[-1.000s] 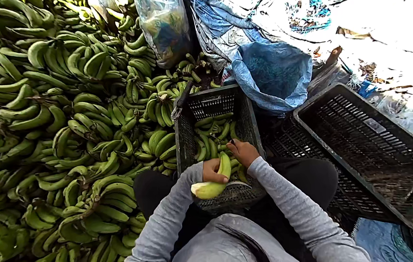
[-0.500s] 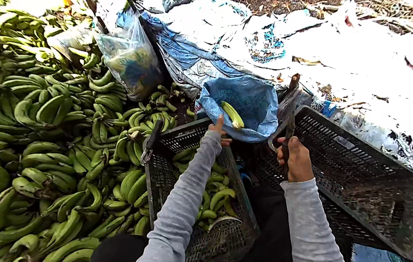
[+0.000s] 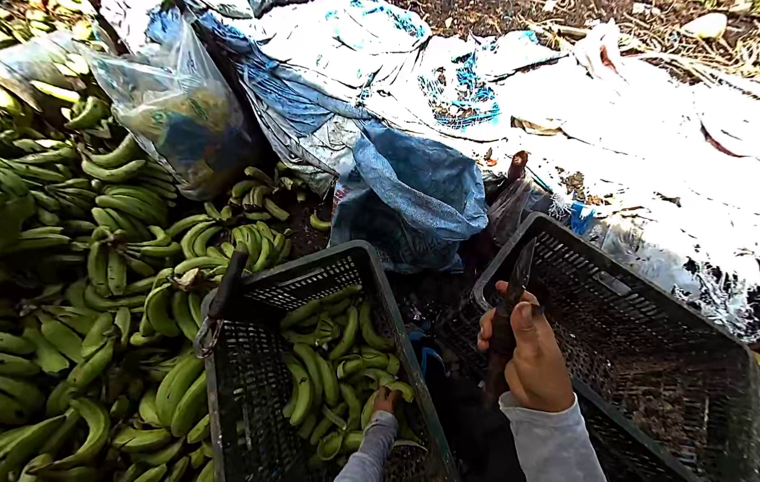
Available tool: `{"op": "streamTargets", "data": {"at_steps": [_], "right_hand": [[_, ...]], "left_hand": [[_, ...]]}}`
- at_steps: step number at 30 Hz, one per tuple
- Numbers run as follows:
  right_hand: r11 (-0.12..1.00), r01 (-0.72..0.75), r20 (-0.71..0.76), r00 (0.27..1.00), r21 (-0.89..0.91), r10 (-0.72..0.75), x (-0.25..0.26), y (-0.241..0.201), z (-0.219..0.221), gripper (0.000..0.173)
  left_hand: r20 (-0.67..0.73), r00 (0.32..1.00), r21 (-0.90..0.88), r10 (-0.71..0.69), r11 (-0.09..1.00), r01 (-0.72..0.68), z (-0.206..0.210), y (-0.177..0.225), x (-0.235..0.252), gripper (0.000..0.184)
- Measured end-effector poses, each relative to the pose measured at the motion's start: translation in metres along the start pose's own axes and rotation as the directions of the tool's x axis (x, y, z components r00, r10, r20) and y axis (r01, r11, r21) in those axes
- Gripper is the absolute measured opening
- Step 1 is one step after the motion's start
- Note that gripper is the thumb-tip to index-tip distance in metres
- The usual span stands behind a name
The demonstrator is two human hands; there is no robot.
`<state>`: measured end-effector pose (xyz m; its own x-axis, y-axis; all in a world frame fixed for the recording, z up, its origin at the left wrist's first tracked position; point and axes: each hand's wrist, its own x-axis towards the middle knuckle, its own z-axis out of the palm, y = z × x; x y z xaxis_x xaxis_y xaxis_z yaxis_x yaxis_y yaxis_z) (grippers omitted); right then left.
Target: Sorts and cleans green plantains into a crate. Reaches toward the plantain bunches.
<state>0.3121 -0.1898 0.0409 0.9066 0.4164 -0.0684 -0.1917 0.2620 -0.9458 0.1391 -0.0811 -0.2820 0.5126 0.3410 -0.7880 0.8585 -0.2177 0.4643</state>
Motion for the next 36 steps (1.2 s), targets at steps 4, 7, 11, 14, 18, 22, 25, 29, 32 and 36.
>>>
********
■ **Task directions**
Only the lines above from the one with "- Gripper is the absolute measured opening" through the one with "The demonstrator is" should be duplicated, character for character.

■ **Answer for the task**
- Gripper is the absolute measured opening
- Step 1 is one step after the motion's start
- Note that gripper is the thumb-tip to index-tip distance in metres
- The usual span stands behind a name
The demonstrator is two human hands; there is no robot.

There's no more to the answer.